Turner Station Native Kevin Clash, Creator of Elmo, Receives 2011 Gold Formstone Award
The theme of the night was “Back To the Future.” Artists and art enthusiasts traveled back in time as they honored the "Sesame Street" puppeteer at Marquee Ball.
The Creative Alliance at The Patterson honored one of Turner Station’s most famous residents at its annual Marquee Ball earlier this month.
Kevin Clash, creator of Elmo on Sesame Street, received the organization’s 2011 Gold Formstone Award for his outstanding contribution to the arts in Baltimore.
Clash, 50, was born to Gladys and George Clash, who still reside in the Baltimore area. Growing up, Kevin attended Dundalk Elementary School, Dundalk Middle School and Dundalk High School.
“My mother and my father were both very influential and supportive of my career,” Clash told Patch at the Creative Alliance. “Our entire family is very close.”
Clash began developing his puppet-making skills at age 10, as the people who later became most influential in his career were honing their skills and making a name for themselves in the entertainment industry.
In the mid-1960s, Stu Kerr of WMAR television created the character “Bozo the Clown” and by the late 1960s, “Professor Kool” of Professor Kool and his Fun Skool. During this same decade, Bob Keeshan, creator of Captain Kangaroo, was in the midst of great success on the CBS network. And in 1969, Jim Henson, who graduated in 1960 from the University of Maryland and founded of The Jim Henson Company, joined Sesame Street in New York. Clash also became acquainted with puppeteer Kermit Love around this time.
As a result of a newspaper article in the now-defunct News American, Kerr took notice of Clash.
“I began doing shows locally, appearing at Sunny Sundays at the Inner Harbor,” Clash said. “I got my break when I met Stu Kerr of Channel 2 and he knew Captain Kangaroo.”
In 1978, Kerr’s show on WMAR, Caboose, debuted. Clash started on the show while still in high school by controlling “Bartee," a big dog puppet. At the end of the show’s run, he moved to Captain Kangaroo to play “Artie” and from there to The Great Space Coaster. It was on this show that Clash reconnected with Love, who was also a Muppet designer on Sesame Street.
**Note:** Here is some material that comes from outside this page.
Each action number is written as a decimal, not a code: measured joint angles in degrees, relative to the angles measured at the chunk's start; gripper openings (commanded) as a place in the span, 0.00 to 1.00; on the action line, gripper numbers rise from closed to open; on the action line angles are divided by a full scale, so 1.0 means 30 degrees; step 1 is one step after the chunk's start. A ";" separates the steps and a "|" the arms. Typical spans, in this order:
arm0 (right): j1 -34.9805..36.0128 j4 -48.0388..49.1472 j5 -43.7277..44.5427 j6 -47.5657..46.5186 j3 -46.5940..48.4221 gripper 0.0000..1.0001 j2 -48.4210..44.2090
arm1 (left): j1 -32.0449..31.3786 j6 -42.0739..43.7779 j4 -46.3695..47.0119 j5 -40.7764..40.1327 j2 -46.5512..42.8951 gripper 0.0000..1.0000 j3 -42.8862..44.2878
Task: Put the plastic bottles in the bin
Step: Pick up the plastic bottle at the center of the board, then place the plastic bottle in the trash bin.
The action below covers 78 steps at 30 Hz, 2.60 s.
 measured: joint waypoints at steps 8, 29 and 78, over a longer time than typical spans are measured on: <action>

Love invited him to work on a few episodes of the show. The rest is history.
In 1985, Clash began portraying the character of Elmo, the fuzzy, red child monster-Muppet, who has become an icon to kids everywhere over the past quarter century.
Clash was also part of a team that launched a documentary project around his alter ego, which is now being screened around the country.
“We started a documentary about Elmo (Being Elmo) six years ago,” Clash said, “and we’ve traveled all over to the [movie] festivals.”
Being Elmo was produced by husband-and-wife team Constance Marks and James Miller, with Corinne LaPook. Miller met Clash while working together on Sesame Street. A special Elmo compilation that Clash made for the couple’s daughter planted the seed to produce the documentary.
“It’s a lot of fun for the kids,” Clash said. “I’m trying to keep (Henson's) legacy alive.”
The documentary won the 2011 Special Jury Prize at the Sundance Festival. Past festival screenings include SXSW and the Dallas Film Festival. Future screenings include the Full Frame Documentary Film Festival on April 16; the Independent Film Festival in Boston on April 27; and the Hot Docs Toronto Film Festival in early May.
Clash gave a little behind-the-scenes peek into the documentary. He said one of his colleagues had seen a 10-year-old boy named Tau, a budding puppeteer, who reminded people of the Turner Station native.
“Everyone said that he was the next me,” Clash said. At the last minute, they contacted the kid’s mom and included the youngster in the documentary.
Currently, Clash is directing and producing music and more on Sesame Street, hoping to add new music to the show as well.
“We’ve contacted (R & B superstar) Usher’s brother about working together on the show,” he said.
Clash has garnered numerous Daytime Emmy awards throughout his career, as well as the Miss Jean Worthley Award given by Maryland Public Television.
When asked about his career and his feelings about having positively influenced children all over the world, Clash said, “It’s a lot of fun… and it keeps us ageless.”
Clash currently serves as the Sesame Street Muppet Captain and co-executive producer of the show. By continuing to create, develop and discover new puppeteers, Clash honors Jim Henson as he carries the intricate art of puppetry into tomorrow.
In addition to Clash's honor, Beatrice “Beatty” Levi, a lifelong patron of Baltimore arts, was given the Creative Alliance’s Lifetime Achievement Award.
Founded in 1995, the Creative Alliance states that its primary mission is to strengthen communities by creating a space where artists can bring forth their forms of expression and share the works with audiences of many cultures.
The Creative Alliance is also very involved with children’s art programs, such as the “Kids & Community” initiative. These arts programs are not only offered at The Patterson; additional programs are held at area public schools, libraries and various after-school neighborhood centers, serving more than 1,000 children around the the city.